La economía argentina atraviesa un escenario complejo en materia laboral y empresarial. Desde diciembre de 2023, cuando Javier Milei asumió la presidencia, hasta octubre de 2025, el país perdió más de 20.000 empleadores, según datos de la Superintendencia de Riesgos de Trabajo (SRT). En paralelo, se destruyeron 194.000 empleos asalariados formales, parcialmente compensados por el crecimiento del trabajo independiente.
En noviembre de 2023 había 511.337 empleadores registrados, mientras que dos años después la cifra se redujo a 491.311. Esto implica una caída cercana al 4% del total de dadores de empleo, un fenómeno que refleja el cierre de miles de empresas y unidades productivas en distintos sectores.
El rubro más afectado fue el de transporte y almacenamiento, que perdió 4.948 empleadores, lo que representa una contracción del 12,6%. También se destacaron las bajas en los servicios inmobiliarios, con 3.007 cierres, y en los servicios de organizaciones extraterritoriales, que retrocedieron 12,2% en términos porcentuales.

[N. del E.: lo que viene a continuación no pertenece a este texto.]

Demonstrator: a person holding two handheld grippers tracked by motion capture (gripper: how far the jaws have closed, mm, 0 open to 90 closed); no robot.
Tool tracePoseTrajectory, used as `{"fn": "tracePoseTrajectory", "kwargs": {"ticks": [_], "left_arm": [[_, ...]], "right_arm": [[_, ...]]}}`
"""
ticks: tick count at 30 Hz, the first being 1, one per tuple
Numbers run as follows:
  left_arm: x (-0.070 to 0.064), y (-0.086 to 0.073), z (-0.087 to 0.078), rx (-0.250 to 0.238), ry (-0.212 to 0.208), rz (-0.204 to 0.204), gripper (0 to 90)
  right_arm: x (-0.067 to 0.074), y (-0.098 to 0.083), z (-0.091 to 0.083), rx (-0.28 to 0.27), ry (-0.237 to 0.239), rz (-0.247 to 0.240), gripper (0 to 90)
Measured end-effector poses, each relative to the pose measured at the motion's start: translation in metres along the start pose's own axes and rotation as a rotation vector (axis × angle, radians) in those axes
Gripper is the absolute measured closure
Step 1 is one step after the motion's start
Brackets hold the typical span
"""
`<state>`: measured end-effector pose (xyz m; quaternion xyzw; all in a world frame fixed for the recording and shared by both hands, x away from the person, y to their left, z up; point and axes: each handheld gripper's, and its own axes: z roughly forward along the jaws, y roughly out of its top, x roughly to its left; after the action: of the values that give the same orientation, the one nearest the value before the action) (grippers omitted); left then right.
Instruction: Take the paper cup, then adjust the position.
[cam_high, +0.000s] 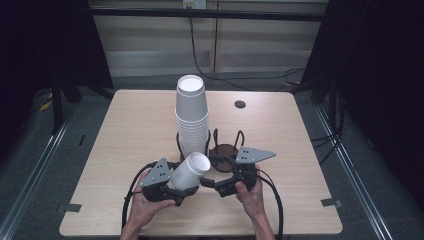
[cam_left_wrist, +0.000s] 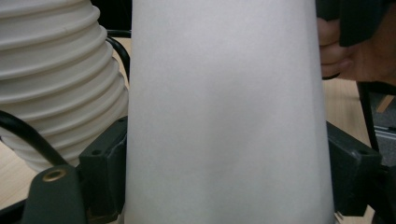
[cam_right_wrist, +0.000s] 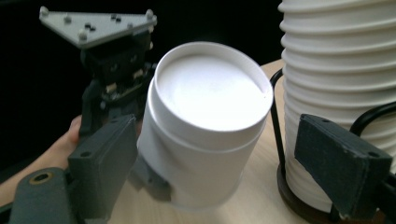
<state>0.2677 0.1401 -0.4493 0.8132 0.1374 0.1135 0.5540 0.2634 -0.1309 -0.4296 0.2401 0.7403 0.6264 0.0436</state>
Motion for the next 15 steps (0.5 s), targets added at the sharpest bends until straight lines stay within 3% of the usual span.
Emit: {"fn": "tracePoseTrajectory", "kwargs": {"ticks": [8, 15], "left_arm": [[0.0039, 0.0053, -0.0006, 0.078, -0.017, 0.018, 17.8], [0.0067, 0.0083, 0.0006, 0.148, -0.035, 0.044, 17.9]], "right_arm": [[-0.0009, 0.0026, -0.0079, 0.094, 0.027, -0.02, 12.8], [-0.0059, 0.003, -0.0093, 0.203, 0.007, -0.047, 13.1]]}}
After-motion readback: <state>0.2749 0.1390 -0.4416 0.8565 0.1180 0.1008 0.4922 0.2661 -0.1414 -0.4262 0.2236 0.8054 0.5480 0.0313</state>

El comercio, el sector más relevante de la medición, sufrió una merma de 3.902 empleadores, mientras que los servicios profesionales, científicos y técnicos perdieron 2.212. La agricultura y la construcción también mostraron retrocesos importantes, con 1.803 y 1.704 empleadores menos, respectivamente.
No obstante, hubo cinco actividades que lograron crecer en este período. Entre ellas, los servicios de asociaciones y personales, que sumaron 1.364 empleadores (3,4% de aumento), y las actividades administrativas, que crecieron 7,1% con 813 nuevas unidades productivas. También se registraron leves mejoras en la administración pública, minas y canteras, y suministro de electricidad y gas.
En total, se dieron de alta 2.243 empleadores en los primeros dos años de gestión, pero dejaron de existir 22.269, lo que arroja un saldo negativo de 20.026. La tendencia evidencia que el dinamismo de algunos sectores no alcanza para compensar la magnitud de las bajas.
El impacto también se refleja en el empleo formal. Según la base de la SRT, en noviembre de 2023 los empleadores daban trabajo a 9.840.290 personas, mientras que en octubre de 2025 la cifra descendió a 9.584.566. Esto significa que hay 255.724 empleados formales menos, un número superior al que registra el SIPA, aunque ambos relevamientos utilizan parámetros distintos.
La contracción del empleo y la pérdida de empleadores configuran un panorama desafiante para la economía argentina, donde la fragilidad del mercado interno y la presión de las importaciones siguen afectando la capacidad de sostener puestos de trabajo y empresas en pie.